Rubio: Trump frustriert über die Iran-Haltung der NATO

US-Außenminister Marco Rubio warnt davor, dass Trumps Enttäuschung über die Weigerung der NATO-Verbündeten, militärisch gegen den Iran vorzugehen, den Gipfel des Bündnisses im Juli in Ankara dominieren wird.
Die diplomatischen Spannungen zwischen den Vereinigten Staaten und ihren NATO-Verbündeten haben einen kritischen Punkt erreicht, wobei Außenminister Marco Rubio öffentlich zugab, dass Präsident Donald Trump große Frustration über die Zurückhaltung des Bündnisses hegt, die militärische Beteiligung an Operationen gegen den Iran zu verstärken. Dieses offene Eingeständnis bei Treffen mit NATO-Außenministern hat ernsthafte Fragen über den künftigen Zusammenhalt des 77 Jahre alten Militärbündnisses aufgeworfen und bereitet die Bühne für das, was Beamte bereits als potenziell umstrittenes Treffen bezeichnen.
Rubios Aussagen stellen eine ungewöhnlich offene Einschätzung der Spaltungen innerhalb der Allianz dar und kommen zu einer Zeit, in der die geopolitischen Spannungen im Nahen Osten weiter eskalieren. Die Äußerungen des Außenministers unterstreichen die wachsende Kluft zwischen den strategischen Prioritäten Washingtons und denen seiner europäischen Partner, insbesondere im Hinblick auf militärische Interventionen in der Region. Diese Zwietracht droht die diplomatischen Beziehungen zu überschatten und könnte den grundlegenden Charakter der transatlantischen Sicherheitszusammenarbeit verändern.
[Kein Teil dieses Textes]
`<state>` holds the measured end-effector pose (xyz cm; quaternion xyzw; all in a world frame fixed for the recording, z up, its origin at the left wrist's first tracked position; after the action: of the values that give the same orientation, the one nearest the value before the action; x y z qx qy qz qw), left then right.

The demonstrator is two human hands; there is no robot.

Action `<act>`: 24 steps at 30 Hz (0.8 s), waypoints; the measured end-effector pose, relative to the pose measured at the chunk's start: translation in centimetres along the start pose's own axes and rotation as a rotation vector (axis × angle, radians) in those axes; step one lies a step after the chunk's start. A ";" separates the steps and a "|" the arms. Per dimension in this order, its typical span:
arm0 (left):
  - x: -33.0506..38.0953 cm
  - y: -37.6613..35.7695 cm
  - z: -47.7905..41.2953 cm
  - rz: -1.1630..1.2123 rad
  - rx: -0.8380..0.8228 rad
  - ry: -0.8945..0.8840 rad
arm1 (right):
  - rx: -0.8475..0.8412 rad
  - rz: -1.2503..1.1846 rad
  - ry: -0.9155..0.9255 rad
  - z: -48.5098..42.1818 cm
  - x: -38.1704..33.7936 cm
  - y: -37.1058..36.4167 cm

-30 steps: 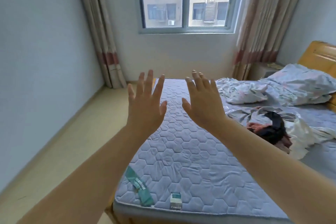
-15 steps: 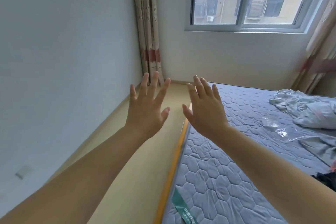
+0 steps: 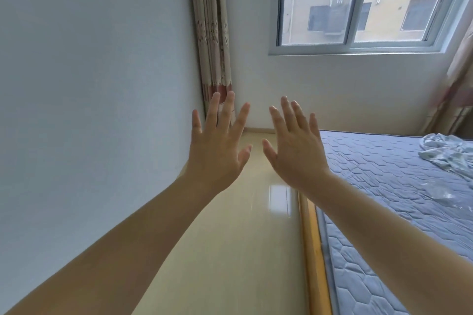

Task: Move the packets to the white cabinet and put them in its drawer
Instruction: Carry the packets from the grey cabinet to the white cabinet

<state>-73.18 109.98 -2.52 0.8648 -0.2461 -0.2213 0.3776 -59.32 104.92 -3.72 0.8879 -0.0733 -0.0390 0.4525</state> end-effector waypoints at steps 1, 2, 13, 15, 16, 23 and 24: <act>-2.0 -0.6 -0.4 0.008 -0.004 -0.001 | -0.011 0.001 0.007 -1.4 -1.6 -0.5; -3.9 -1.4 -0.8 0.013 -0.006 -0.003 | -0.022 0.004 0.014 -2.8 -3.1 -1.1; -11.4 -12.6 -10.1 0.177 -0.024 -0.062 | 0.008 0.085 -0.057 -14.0 -3.8 -9.2; -11.5 -15.7 -12.5 0.183 -0.022 -0.114 | 0.010 0.099 -0.075 -16.2 -2.3 -11.6; -11.5 -17.3 -13.8 0.177 -0.015 -0.133 | 0.012 0.103 -0.078 -17.5 -1.5 -12.8; -11.3 -28.5 -30.1 0.170 0.023 -0.163 | 0.116 0.180 -0.102 -31.3 8.0 -21.1; -11.2 -30.0 -32.9 0.178 0.030 -0.161 | 0.127 0.181 -0.118 -33.9 9.6 -22.1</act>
<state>-55.47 152.37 -2.84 0.8246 -0.3546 -0.2521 0.3616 -43.15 143.19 -1.69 0.9006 -0.1819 -0.0454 0.3921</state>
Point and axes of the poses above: each hand's wrist, its own z-axis away from the middle knuckle, its own y-axis out of the back of the hand, x = y × z, the point moved 5 cm from there along -z, towards the middle knuckle
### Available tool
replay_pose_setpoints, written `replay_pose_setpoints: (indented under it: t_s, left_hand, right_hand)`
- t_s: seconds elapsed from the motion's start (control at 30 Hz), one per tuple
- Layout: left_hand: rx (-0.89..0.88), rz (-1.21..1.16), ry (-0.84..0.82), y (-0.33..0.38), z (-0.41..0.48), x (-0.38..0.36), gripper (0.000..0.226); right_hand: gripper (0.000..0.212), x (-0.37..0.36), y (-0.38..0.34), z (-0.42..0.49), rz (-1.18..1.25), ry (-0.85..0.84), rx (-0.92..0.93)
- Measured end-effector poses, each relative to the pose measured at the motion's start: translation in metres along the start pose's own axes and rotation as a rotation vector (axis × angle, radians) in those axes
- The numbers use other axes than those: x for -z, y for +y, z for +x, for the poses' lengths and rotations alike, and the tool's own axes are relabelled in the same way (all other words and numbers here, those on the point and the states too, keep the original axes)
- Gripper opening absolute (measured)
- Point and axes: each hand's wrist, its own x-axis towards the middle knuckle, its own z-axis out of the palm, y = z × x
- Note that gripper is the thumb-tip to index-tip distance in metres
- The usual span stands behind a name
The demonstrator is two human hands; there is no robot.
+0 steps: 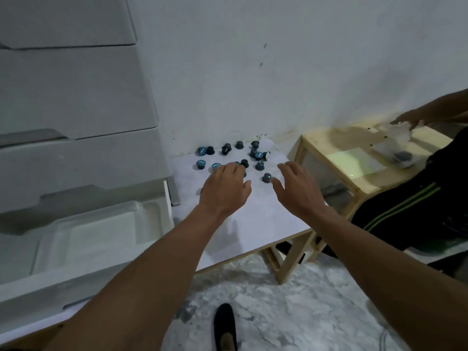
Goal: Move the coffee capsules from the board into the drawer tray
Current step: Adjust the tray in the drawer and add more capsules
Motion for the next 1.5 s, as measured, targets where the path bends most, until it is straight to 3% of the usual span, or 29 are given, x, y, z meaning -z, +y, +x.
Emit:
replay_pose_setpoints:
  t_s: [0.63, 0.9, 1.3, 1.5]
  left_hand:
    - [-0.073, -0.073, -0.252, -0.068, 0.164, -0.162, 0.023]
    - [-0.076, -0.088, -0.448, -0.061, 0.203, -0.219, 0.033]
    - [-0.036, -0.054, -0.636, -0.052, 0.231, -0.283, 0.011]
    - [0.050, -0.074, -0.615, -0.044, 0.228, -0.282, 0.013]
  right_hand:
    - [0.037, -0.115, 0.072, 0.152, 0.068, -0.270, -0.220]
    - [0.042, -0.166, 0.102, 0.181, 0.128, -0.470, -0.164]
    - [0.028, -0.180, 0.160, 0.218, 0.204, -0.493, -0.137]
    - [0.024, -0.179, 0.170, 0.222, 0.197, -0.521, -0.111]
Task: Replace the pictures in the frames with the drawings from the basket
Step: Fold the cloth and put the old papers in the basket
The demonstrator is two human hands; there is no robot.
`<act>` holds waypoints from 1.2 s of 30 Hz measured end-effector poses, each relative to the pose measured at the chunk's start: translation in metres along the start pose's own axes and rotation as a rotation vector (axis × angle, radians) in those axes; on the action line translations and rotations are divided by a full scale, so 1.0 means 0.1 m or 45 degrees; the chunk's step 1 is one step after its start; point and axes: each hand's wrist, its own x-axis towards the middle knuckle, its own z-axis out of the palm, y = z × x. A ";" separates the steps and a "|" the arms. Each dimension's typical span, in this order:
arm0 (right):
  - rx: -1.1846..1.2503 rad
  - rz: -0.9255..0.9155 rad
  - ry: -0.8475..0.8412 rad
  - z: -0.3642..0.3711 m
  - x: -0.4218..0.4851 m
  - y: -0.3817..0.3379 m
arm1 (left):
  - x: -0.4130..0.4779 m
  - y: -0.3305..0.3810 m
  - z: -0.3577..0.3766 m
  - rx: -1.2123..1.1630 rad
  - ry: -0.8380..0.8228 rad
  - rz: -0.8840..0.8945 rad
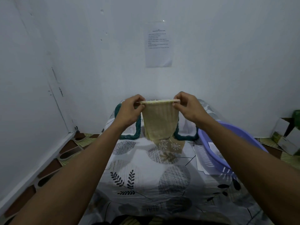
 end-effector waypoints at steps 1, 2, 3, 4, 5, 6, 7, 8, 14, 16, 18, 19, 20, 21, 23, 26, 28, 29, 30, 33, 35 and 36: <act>0.029 -0.022 -0.024 0.00 -0.06 0.04 | -0.05 -0.02 0.02 -0.041 -0.028 0.008; 0.049 -0.014 -0.074 0.02 -0.16 0.11 | -0.14 -0.06 0.07 -0.095 -0.081 -0.009; 0.058 0.016 -0.144 0.05 -0.28 0.22 | -0.28 -0.13 0.13 -0.146 -0.154 -0.043; 0.060 0.068 -0.229 0.08 -0.42 0.35 | -0.44 -0.22 0.20 -0.179 -0.247 -0.086; 0.053 0.129 -0.331 0.13 -0.58 0.49 | -0.63 -0.34 0.28 -0.179 -0.352 -0.129; 0.006 0.174 -0.440 0.18 -0.75 0.64 | -0.81 -0.48 0.36 -0.143 -0.458 -0.155; -0.069 0.191 -0.540 0.23 -0.90 0.77 | -0.99 -0.60 0.44 -0.083 -0.561 -0.153; -0.147 0.194 -0.626 0.28 -1.04 0.89 | -1.15 -0.71 0.51 -0.018 -0.655 -0.136; -0.165 0.243 -0.630 0.34 -1.23 1.12 | -1.34 -0.88 0.65 0.027 -0.641 -0.087; -0.163 0.265 -0.531 0.36 -1.16 1.11 | -1.27 -0.88 0.68 -0.042 -0.553 -0.125; -0.192 0.282 -0.413 0.40 -1.06 1.10 | -1.18 -0.89 0.73 -0.093 -0.441 -0.220; -0.206 0.291 -0.367 0.42 -1.01 1.09 | -1.13 -0.90 0.76 -0.089 -0.383 -0.261; -0.211 0.301 -0.332 0.44 -0.95 1.09 | -1.08 -0.92 0.80 -0.074 -0.333 -0.288; -0.197 0.315 -0.304 0.47 -0.90 1.10 | -1.02 -0.95 0.83 -0.060 -0.291 -0.307; -0.151 0.377 -0.231 0.54 -0.81 1.15 | -0.93 -1.00 0.88 -0.032 -0.221 -0.343; -0.240 0.473 -0.118 0.64 -0.70 1.28 | -0.80 -1.10 0.98 0.011 -0.131 -0.386; -0.269 0.536 -0.068 0.72 -0.66 1.36 | -0.75 -1.16 1.05 0.066 -0.105 -0.395; -0.268 0.559 -0.058 0.76 -0.65 1.41 | -0.75 -1.19 1.09 0.101 -0.101 -0.387; -0.270 0.579 -0.052 0.79 -0.66 1.47 | -0.77 -1.23 1.12 0.134 -0.095 -0.370; -0.324 0.619 -0.019 0.87 -0.73 1.59 | -0.87 -1.33 1.19 0.182 -0.035 -0.311; -0.337 0.624 0.009 0.88 -0.73 1.64 | -0.90 -1.36 1.20 0.168 -0.011 -0.291; -0.343 0.622 0.001 0.88 -0.73 1.64 | -0.90 -1.37 1.19 0.160 -0.023 -0.284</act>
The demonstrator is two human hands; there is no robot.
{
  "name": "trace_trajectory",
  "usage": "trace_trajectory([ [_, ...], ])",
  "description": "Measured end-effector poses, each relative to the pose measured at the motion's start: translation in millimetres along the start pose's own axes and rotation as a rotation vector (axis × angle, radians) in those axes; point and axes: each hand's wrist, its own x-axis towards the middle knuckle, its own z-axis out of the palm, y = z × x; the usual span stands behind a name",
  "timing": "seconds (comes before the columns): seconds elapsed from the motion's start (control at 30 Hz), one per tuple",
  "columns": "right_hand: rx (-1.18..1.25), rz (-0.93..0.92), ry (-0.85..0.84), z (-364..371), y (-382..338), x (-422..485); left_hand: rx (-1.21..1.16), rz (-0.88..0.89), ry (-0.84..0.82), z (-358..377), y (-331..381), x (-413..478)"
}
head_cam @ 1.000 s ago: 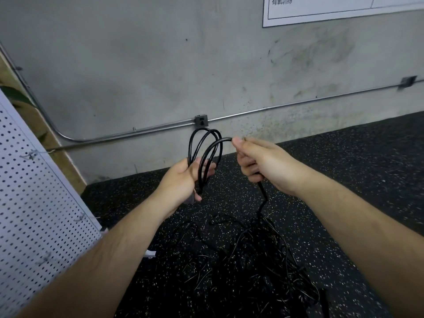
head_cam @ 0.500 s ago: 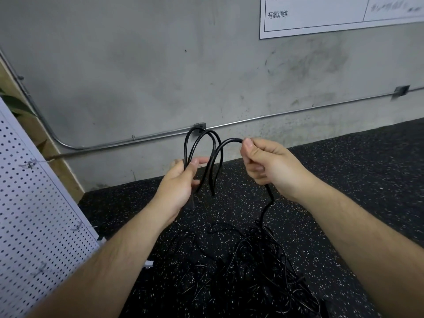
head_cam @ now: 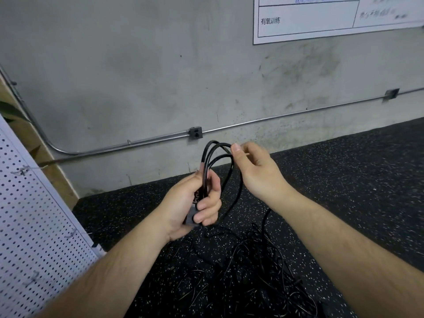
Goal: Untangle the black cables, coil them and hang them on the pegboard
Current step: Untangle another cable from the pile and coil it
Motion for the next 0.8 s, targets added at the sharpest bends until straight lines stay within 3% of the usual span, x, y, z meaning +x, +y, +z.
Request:
trace_trajectory([
  [0.2,0.248,0.198,-0.251,-1.1,7.3,2.5,-0.086,-0.045,-0.16,2.7,3.6,-2.4],
  [0.4,0.503,0.327,-0.38,-24.3,4.2,9.5,-0.004,0.001,-0.104,-14.7,5.5,0.7],
  [0.6,0.189,0.306,-0.323,-37.3,2.4,12.8,0.63,-0.032,0.048,-29.9,-9.1,3.0],
  [0.7,0.307,0.294,-0.296,-37.7,9.5,14.6,0.673,-0.027,0.08,-26.6,-15.0,5.9],
  [0.8,0.63,0.384,-0.436,-37.7,8.2,12.4,0.696,-0.01,0.149,-24.7,-20.5,9.3],
])
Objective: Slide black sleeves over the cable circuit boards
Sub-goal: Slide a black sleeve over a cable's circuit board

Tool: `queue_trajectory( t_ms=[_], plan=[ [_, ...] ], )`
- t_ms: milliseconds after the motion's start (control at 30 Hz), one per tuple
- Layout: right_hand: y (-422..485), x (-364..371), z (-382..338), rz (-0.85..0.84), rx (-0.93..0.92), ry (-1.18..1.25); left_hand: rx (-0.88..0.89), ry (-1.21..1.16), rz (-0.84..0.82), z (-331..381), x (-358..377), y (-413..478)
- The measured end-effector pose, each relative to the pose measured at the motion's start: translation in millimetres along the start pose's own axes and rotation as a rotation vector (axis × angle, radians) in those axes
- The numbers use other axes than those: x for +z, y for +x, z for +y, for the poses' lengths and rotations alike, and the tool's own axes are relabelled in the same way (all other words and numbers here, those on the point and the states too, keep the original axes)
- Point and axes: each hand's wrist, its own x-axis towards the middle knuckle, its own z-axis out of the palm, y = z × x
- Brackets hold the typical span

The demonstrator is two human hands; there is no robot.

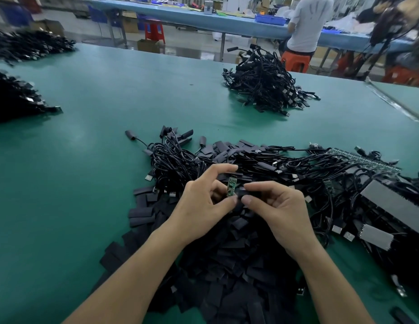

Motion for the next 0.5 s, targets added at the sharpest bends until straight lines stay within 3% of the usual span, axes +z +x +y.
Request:
queue_trajectory(
  t_ms=[300, 433, 500],
  plan=[
    [0.3, 2.6, -0.7, 0.023, -0.037, -0.001, -0.081, -0.329, -0.052, 1.9, -2.3, 1.7],
    [-1.4, 2.8, 1.9, -0.020, -0.053, 0.018, -0.071, -0.322, -0.043, 1.6, 0.3, 3.2],
    [-2.2, 2.7, 4.6, -0.023, -0.074, -0.107, -0.084, -0.327, -0.033, 0.2, 1.2, 3.9]
  ],
)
Während seiner Treffen mit Vertretern der Mitgliedsstaaten machte Rubio deutlich, dass der bevorstehende NATO-Gipfel im Juli der wichtigste Ort für die Lösung dieser grundlegenden Meinungsverschiedenheiten sein würde. Er betonte, dass die Spannungen rund um die Iran-Politik und die umfassendere Frage der militärischen Lastenteilung wahrscheinlich die Diskussionen beim Treffen in Ankara dominieren würden, was es zu einem der potenziell bedeutendsten Gipfeltreffen in der jüngsten Geschichte des Bündnisses machen würde.